Shorty’s is located right outside of the Morgantown city limits, so it cannot turn to the city for too much help. But, Murray said, they have reached out to the Morgantown Utility Board (MUB), which is in charge of helping to clean up after the flood.
He said they contacted MUB because all of the drains and ditches are “completely plugged” and he is afraid of what will happen if another major rainstorm hits the area.
Shorty’s co-owner said he’s not concerned that things will be as bad as the first time because, after the flood, the construction site made the necessary improvements, albeit too late. The flood happened on a Sunday and improvements were not made until the next day in anticipation of an inspection.
“They worked tirelessly to put in a silt fence and get their pipe in the ground before the Department of Environmental Protection (DEP) came because they knew the DEP was coming on Tuesday,” Murray said. “So, when DEP arrived, they assumed all the proper measures were in place when the flood happened, which they haven’t been. They have seen the video that it wasn’t, so we got that taken care of. Morgantown Utility Board told me they’re so backed up they don’t know when they’ll get these dishes cleaned.”
Because of their location on the edge of the city limit and how busy MUB is, Murray and his brother are turning to the county.
Monongalia Co., he said, has a lot of questions to answer about how they allowed a construction site to be so negligent and cause severe damage to his business.
All he wants, Murray said, is accountability and for his business to return to normal.
I’d like my business back open. I think, you know, this was obviously approved by the Mon County Planning Commission. I’d like to know if they’ve been coming out checking on this site. I mean, they approved it, so I mean, somebody engineered this, somebody approved it. Obviously, it didn’t work. I know it was a large rain and we probably would have got some water, but with the silt fence not being up, all of our drains outside were completely covered in debris and the water had nowhere to go. I mean, as soon as we got here and shoveled off the drains, the water went away. So, I just think had the proper measures been put in place up there, somebody had been keeping an eye on them — somebody really needs to keep an eye on these job sites.
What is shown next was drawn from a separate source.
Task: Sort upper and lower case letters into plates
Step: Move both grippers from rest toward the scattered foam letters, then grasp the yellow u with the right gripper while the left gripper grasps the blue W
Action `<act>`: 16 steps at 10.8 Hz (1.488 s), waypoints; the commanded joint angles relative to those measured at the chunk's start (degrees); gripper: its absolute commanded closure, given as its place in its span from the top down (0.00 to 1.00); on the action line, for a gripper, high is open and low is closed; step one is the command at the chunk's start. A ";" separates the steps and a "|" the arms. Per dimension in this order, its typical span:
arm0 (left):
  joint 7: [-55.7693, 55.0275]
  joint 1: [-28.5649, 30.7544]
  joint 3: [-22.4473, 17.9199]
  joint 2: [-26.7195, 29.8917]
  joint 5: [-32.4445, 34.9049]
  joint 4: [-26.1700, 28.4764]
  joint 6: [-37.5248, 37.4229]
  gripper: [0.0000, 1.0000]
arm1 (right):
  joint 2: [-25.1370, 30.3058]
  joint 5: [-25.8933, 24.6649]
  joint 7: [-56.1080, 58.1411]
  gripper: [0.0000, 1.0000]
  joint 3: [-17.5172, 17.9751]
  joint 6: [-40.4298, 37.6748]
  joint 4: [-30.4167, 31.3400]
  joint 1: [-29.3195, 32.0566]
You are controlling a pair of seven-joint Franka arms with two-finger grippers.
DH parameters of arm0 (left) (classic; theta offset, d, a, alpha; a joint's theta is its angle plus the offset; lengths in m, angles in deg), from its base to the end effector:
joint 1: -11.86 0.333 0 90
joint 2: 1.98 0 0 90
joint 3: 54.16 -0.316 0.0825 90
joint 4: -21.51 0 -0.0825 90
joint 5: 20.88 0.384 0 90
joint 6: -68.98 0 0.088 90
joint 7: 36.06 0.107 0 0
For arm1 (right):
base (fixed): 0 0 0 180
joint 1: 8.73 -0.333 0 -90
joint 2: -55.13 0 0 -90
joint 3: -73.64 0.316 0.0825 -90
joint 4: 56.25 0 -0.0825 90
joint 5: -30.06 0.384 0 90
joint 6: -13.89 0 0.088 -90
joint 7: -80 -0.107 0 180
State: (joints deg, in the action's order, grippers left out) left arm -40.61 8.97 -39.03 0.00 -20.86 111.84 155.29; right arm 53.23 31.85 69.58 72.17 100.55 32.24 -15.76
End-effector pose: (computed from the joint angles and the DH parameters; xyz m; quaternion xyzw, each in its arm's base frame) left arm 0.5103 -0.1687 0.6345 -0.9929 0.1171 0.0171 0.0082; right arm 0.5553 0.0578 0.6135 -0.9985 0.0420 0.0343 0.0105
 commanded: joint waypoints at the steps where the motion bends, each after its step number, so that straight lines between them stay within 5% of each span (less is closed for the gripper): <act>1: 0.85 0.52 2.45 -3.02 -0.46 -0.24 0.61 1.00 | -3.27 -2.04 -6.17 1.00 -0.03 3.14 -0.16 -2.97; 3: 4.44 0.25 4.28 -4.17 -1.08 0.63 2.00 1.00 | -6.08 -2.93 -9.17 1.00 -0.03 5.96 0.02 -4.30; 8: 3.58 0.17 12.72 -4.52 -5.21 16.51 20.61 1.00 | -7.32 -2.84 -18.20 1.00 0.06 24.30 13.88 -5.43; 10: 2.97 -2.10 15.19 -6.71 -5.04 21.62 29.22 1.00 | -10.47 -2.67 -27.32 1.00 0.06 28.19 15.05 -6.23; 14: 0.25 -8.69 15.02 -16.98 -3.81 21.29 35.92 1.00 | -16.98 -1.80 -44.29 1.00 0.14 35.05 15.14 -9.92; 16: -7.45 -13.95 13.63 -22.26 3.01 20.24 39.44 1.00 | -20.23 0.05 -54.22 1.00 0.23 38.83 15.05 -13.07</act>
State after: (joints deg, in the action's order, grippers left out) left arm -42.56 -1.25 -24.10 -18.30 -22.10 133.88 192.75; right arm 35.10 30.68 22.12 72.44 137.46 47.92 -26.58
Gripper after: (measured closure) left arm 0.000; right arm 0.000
You can’t just let him go and have no checks and balances.
Travis Murray – Co-Owner, Shorty Anderson’s Auto Services
The DEP, Murray said, tries its best to keep construction sites accountable, but the brunt of responsibility falls on the planning commission. It needs to “do a better job policing job sites”, he said.
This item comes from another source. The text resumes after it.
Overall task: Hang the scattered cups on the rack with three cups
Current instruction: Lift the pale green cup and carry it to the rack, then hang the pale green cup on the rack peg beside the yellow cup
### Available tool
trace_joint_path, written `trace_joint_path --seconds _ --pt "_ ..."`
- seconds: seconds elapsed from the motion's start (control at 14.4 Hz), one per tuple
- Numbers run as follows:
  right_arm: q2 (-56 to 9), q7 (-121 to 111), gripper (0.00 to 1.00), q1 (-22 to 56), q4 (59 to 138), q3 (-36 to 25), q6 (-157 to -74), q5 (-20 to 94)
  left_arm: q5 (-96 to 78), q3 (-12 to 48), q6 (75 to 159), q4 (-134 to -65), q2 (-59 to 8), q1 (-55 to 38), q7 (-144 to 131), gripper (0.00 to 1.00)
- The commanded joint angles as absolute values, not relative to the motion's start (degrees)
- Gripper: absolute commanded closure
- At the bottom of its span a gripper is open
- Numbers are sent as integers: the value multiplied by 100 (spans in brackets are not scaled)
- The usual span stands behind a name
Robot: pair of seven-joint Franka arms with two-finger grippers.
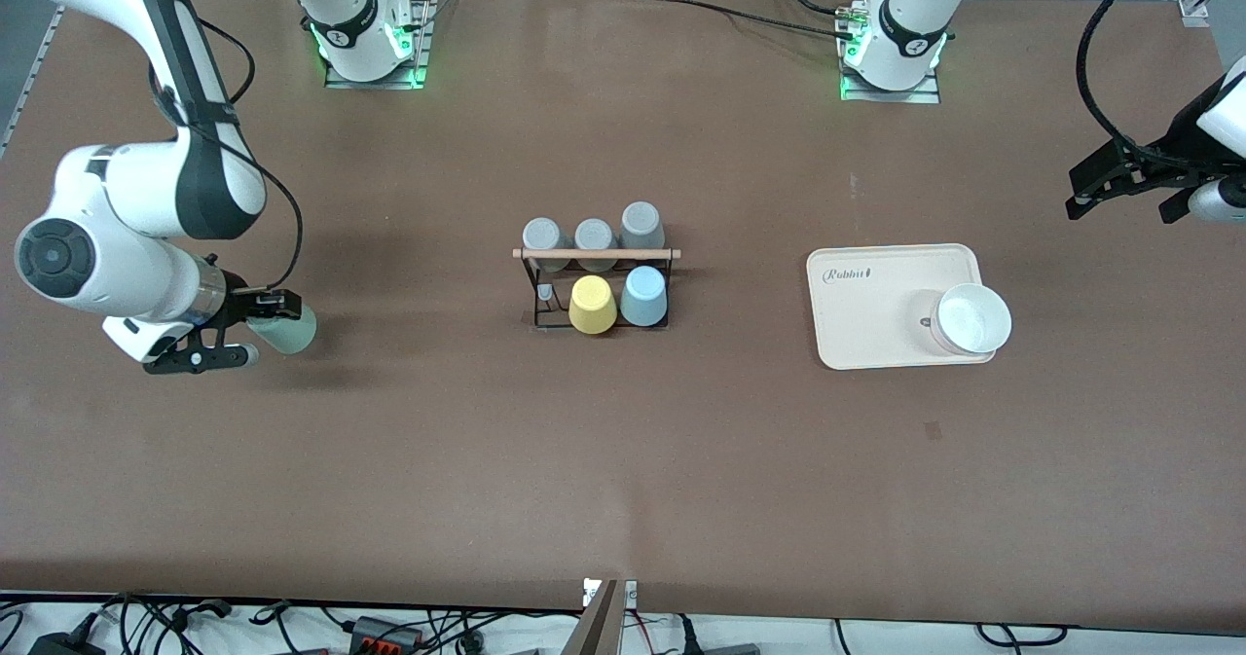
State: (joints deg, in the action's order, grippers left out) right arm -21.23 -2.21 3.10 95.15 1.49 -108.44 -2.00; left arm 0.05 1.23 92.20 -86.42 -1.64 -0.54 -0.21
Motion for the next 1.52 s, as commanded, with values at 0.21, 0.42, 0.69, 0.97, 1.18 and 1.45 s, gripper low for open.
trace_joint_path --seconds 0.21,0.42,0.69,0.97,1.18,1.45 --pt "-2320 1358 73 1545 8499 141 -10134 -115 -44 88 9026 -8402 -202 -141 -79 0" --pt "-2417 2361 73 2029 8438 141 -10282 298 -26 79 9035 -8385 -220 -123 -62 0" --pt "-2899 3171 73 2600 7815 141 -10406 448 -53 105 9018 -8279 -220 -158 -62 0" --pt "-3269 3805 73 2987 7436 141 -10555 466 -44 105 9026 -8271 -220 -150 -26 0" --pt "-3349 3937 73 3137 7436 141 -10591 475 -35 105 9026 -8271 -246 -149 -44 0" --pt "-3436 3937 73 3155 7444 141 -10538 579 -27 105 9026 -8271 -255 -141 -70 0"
Murray said he would like to know who’s qualified at the Planning Commission to approve a project like this because the approval process does not seem to be as rigorous as it ought to be.
As he waits for answers and, possibly even, accountability, Murray said he and his brother will keep doing their best to clean things up and work on estimates for the insurance company. They will, also, continue talking to lawyers to figure out if they have a legal case.
He said he was grateful for all customers and members of the public who have shown support to Shorty’s in these trying times and asks for patience as they work to fix the situation.
“I’d like to say thank you to everyone who’s been supporting us and, you know, has called and checked on us and everything. But other than that, we’re just going to try to get cleaned up and get back at it,” said Murray.